**What is needed:**
Quote the listing in full, exactly as given, minus any pictures.

-- Opening Marker --

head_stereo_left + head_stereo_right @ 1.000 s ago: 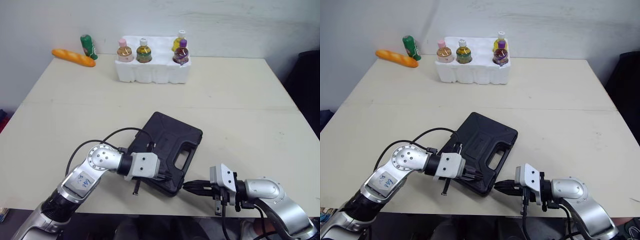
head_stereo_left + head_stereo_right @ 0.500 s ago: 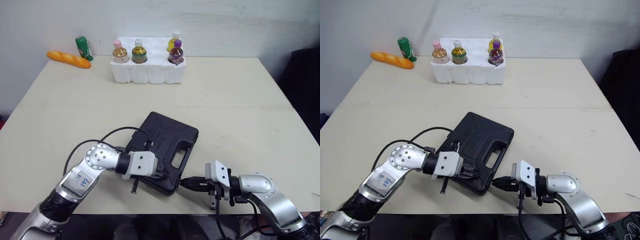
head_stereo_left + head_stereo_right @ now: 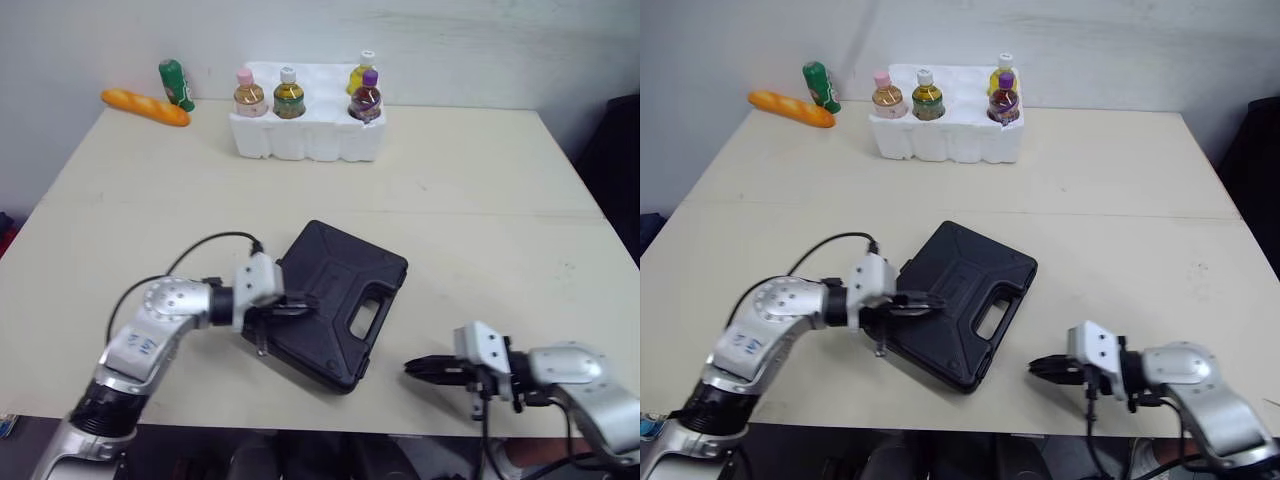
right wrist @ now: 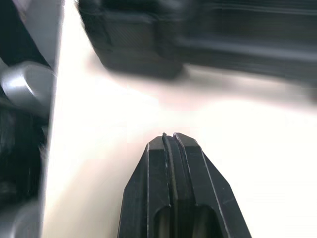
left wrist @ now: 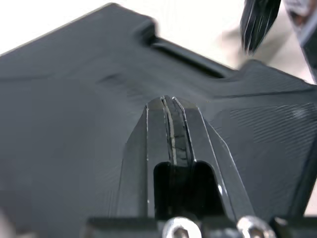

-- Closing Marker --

**Exercise answer:**
head_stereo_left + head_stereo_right @ 1.000 s ago: 
head_stereo_left + head_stereo_right @ 0.500 s ago: 
head_stereo_left + head_stereo_right @ now: 
right wrist @ now: 
left wrist @ now: 

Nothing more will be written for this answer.